▶ [PROBLEM REQUIREMENTS]:
In how many lines of the data below does the word "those" appear? Reply with the number and nothing more.

▶ [DATA TO EXAMINE]:

•••••

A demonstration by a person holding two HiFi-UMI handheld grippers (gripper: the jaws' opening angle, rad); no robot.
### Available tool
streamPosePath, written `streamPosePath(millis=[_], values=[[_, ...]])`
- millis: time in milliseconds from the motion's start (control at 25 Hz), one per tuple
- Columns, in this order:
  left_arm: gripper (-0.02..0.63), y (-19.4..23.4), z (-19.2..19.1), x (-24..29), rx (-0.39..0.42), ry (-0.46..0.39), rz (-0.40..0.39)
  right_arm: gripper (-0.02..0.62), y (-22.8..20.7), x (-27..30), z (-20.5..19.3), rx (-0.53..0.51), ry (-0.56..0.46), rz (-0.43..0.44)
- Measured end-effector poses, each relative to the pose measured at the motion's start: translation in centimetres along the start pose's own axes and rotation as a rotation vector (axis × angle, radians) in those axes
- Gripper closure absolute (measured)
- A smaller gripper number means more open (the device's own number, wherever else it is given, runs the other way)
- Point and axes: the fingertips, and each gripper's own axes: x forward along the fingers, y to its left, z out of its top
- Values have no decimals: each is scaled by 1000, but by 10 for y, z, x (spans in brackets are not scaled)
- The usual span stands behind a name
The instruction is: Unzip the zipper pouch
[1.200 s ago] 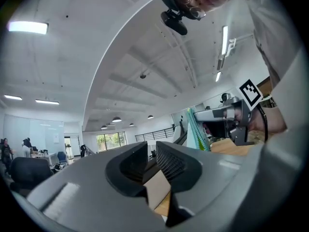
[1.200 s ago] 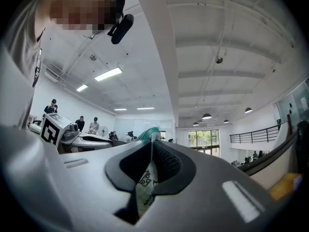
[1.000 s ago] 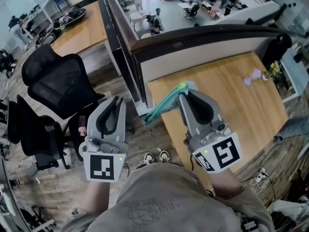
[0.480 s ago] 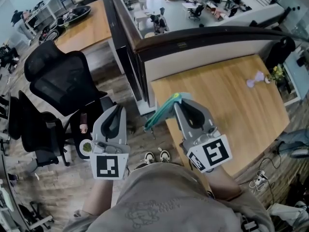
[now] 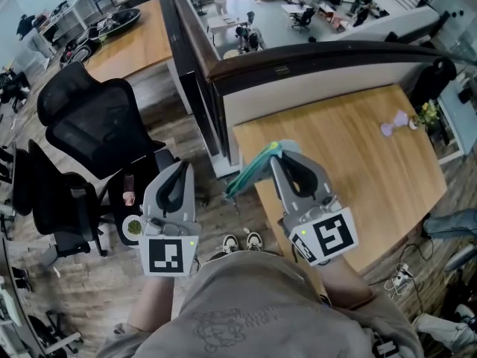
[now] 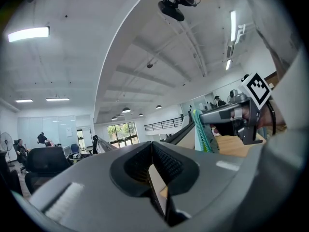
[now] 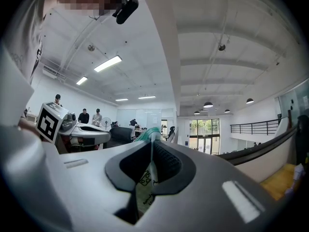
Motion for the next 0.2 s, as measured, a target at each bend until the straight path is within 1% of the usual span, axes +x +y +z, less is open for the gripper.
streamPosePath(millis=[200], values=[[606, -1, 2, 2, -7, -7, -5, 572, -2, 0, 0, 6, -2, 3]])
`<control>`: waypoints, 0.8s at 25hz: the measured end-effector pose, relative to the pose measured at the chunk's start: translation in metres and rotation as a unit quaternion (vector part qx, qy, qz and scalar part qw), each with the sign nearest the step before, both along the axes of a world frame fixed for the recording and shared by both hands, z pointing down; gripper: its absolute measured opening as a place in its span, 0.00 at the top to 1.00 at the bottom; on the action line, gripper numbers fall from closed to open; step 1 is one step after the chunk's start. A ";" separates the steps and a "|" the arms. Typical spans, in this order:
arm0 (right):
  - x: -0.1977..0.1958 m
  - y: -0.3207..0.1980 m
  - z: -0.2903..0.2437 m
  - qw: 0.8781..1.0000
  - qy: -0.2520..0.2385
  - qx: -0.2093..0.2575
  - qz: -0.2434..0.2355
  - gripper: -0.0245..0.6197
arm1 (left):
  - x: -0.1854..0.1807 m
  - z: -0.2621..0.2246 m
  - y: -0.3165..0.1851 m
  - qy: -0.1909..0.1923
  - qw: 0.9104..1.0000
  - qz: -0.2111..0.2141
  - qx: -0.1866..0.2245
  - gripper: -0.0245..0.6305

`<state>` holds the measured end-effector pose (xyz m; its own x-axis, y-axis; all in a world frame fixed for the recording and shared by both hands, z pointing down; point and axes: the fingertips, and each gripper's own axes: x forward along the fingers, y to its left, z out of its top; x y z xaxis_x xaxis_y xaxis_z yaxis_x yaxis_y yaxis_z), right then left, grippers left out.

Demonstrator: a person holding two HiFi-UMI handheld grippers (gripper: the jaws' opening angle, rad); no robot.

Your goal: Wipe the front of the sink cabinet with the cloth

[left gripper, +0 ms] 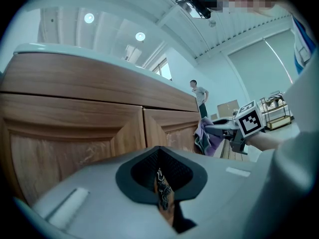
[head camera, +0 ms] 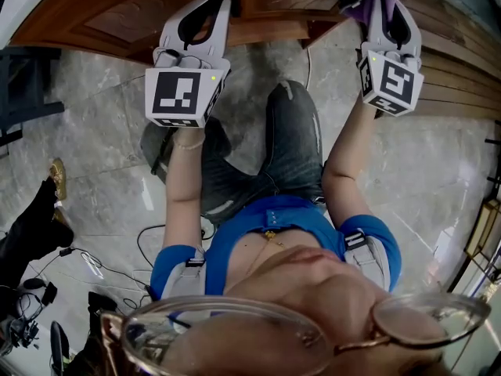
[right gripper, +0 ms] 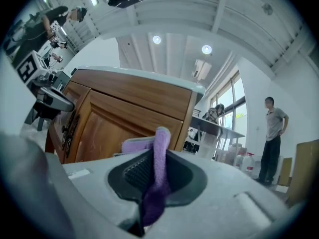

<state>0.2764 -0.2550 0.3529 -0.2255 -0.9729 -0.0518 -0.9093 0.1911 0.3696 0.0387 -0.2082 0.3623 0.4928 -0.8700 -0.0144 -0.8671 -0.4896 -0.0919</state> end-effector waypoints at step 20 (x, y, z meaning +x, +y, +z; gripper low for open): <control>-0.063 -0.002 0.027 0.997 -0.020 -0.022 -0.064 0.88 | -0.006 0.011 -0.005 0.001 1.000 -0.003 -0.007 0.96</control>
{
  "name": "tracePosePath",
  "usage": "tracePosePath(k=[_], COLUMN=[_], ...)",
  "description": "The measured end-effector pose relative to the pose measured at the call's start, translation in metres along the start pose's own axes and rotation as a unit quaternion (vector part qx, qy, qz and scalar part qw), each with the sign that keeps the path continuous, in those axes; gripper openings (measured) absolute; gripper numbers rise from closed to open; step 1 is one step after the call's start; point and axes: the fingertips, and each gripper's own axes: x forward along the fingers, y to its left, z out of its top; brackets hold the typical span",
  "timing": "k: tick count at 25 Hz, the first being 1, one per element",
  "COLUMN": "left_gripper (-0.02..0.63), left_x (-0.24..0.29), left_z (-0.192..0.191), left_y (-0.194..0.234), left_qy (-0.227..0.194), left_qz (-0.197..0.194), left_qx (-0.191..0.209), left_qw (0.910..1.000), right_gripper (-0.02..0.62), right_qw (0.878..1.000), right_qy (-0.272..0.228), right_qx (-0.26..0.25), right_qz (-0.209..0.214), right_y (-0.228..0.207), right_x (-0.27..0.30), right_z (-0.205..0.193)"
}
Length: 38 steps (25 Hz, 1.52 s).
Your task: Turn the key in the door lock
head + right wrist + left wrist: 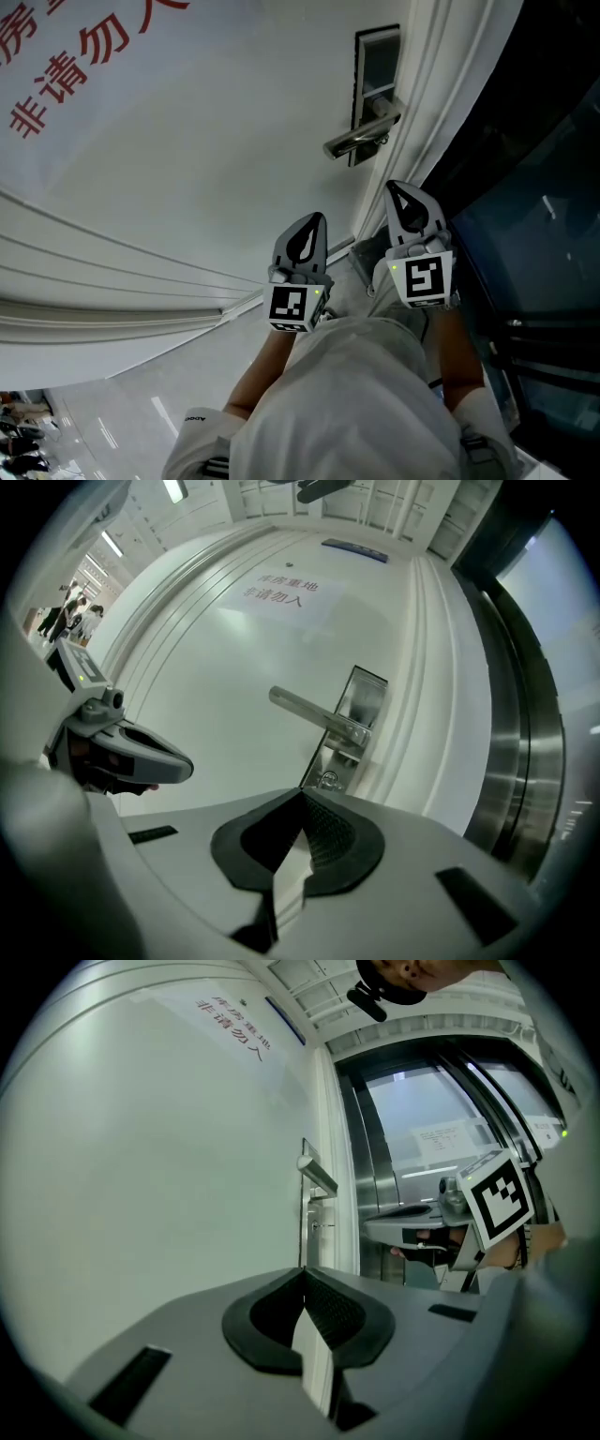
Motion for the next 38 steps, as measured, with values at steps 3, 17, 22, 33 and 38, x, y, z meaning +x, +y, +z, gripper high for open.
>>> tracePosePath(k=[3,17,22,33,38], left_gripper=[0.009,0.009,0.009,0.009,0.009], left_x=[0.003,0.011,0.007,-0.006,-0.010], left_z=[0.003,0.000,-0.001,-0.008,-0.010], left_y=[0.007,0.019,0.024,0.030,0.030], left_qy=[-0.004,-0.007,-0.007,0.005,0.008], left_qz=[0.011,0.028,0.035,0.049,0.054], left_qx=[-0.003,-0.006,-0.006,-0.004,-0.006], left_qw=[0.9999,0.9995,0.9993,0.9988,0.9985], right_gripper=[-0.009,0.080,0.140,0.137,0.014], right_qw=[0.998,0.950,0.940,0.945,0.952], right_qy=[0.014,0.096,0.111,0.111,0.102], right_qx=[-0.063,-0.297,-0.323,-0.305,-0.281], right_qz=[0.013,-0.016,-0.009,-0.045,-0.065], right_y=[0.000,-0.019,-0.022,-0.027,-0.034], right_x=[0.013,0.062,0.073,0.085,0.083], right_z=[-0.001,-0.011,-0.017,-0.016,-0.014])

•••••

▶ [WRITTEN REPLY]:
2